I recently read about the Method of Levels psychotherapy technique and am very intrigued. It makes sense to me that it would work better than all the other techniques I’ve come across. And yet it’s also one of the simplest intuitive ones: mostly it just involves a willingness to talk on the part of the client/patient and ‘unusual curiosity’ on the part of the therapist.
The Method of Levels is a new psychotherapeutic technique based on Perceptual Control Theory. It is based on the concept that people are continually at work controlling themselves and what is around them in order to meet personal goals.
When a person has conflicting goals their attempts to meet all those goals result in psychological distress. The therapist using the Method of Levels helps guide the person into sufficient awareness of their conflicting goals that they can start their own process of achieving resolution. (Perhaps because once they are aware of all their goals they can start to make decisions about which one is more important to them, etc?)

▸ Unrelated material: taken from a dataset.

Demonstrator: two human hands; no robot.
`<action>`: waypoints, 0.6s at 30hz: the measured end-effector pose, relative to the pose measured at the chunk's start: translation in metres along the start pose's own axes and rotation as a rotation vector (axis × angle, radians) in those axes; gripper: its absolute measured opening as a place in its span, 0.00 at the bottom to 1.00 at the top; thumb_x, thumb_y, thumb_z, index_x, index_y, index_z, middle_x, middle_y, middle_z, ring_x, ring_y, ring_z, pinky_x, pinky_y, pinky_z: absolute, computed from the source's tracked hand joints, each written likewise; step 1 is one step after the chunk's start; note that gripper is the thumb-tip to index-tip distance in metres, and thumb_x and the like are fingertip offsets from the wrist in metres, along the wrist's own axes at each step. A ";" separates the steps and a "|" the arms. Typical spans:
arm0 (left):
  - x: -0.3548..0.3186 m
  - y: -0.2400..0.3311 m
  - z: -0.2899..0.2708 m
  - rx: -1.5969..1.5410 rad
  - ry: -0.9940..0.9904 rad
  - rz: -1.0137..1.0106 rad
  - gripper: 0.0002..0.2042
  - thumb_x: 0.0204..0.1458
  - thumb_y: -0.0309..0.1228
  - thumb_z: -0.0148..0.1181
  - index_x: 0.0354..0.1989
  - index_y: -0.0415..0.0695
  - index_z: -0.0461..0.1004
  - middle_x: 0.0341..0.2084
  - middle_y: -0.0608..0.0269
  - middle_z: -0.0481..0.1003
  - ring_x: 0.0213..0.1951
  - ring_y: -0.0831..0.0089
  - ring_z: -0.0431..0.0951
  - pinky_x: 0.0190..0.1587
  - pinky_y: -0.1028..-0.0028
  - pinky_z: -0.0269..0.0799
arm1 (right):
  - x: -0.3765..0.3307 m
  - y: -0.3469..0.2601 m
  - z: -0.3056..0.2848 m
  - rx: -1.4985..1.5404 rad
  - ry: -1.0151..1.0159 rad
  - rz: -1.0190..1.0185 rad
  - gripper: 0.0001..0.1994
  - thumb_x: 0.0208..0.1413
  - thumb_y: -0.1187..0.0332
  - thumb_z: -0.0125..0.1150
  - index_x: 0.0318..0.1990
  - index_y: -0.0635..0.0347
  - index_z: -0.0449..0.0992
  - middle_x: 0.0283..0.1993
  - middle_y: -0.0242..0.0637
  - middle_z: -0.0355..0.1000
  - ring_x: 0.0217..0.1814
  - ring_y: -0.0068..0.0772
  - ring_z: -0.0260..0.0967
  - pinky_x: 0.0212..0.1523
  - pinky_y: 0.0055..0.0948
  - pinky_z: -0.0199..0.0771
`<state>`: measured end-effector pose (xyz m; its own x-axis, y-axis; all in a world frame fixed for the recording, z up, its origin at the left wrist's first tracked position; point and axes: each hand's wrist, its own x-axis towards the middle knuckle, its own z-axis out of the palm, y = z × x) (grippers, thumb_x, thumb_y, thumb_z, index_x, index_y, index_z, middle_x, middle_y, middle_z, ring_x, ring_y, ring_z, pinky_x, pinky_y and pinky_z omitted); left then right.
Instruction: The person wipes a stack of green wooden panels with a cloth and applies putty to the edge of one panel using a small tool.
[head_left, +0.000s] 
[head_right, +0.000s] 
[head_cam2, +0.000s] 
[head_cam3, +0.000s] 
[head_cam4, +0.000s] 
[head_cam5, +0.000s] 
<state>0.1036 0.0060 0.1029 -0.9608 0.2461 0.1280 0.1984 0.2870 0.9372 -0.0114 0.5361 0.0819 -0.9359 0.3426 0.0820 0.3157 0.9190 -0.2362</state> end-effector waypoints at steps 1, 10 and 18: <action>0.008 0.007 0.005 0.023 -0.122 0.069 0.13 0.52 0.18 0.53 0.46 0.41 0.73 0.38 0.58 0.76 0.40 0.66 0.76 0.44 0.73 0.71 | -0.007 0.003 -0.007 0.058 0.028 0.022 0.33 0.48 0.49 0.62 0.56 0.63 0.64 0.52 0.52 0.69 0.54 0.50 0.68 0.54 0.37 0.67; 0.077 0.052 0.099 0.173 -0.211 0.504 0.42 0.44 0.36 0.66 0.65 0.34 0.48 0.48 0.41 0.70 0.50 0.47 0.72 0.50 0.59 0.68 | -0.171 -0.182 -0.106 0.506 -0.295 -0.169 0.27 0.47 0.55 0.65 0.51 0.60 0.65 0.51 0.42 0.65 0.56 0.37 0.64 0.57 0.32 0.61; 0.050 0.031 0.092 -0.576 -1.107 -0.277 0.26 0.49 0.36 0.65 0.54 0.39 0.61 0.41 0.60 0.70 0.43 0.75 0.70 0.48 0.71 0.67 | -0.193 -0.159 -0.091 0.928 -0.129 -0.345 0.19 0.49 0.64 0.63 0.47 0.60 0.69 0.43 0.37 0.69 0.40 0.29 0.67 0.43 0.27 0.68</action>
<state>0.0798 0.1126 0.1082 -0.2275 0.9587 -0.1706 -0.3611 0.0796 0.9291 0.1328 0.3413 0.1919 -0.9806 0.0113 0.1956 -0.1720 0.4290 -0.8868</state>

Method of Levels is very intuitive in that the topic and the time of therapy are both chosen by the client/patient. They choose what problem they’d like to discuss and whether/when they want to discuss it. The therapist’s role is to encourage them to talk about their chosen problem, but to look out for disruptions i.e. the client may pause or smile or interject some remark. At the moment of the disruption the therapist is to draw attention to it to help the client gain awareness of what they were possibly not fully conscious of at the time of the disruption. Basically the therapist’s role having got the person to talk at all is then to continually interrupt with “I saw you just smiled – what was going through your head just then?”
To do this well all the therapist has to be is unusually curious and all they have to do is be willing to interrupt the client a lot. It is not about a list of questions the therapist cycles through although those probably are helpful to begin with; the more natural it is, the better. Even empathetic statements are unhelpful because they do not directly help the client into greater awareness. In any case but they are unnecessary since, if you are being unusually curious that implies strong empathy. Who would ask for more details unless they cared?
There are video intros to the Method of Levels on youtube. Here’s are a couple, one by Warren Mansell and one by Tim Carey, both main proponents of MOL:
Also here’s a 2 hour or so training session for therapists, led by Warren Mansell, on using the Method of Levels:
Based on what I’ve read and watched, it can be used with people with mental health disorders pretty much the same way it is used with anyone else, which intrigues me. In fact I just found this podcast with Sara Tai – another proponent of MOL who seems to have a focus on using it with mental health disorders – “A Survivor’s Guide to Bipolar DIsorder”
I’ll be listening to this podcast very carefully.
Here’s another good place to read about the Method of Levels.
Anyway I really like the Method of Levels approach. I hope that one day I’ll have a therapist willing to use it.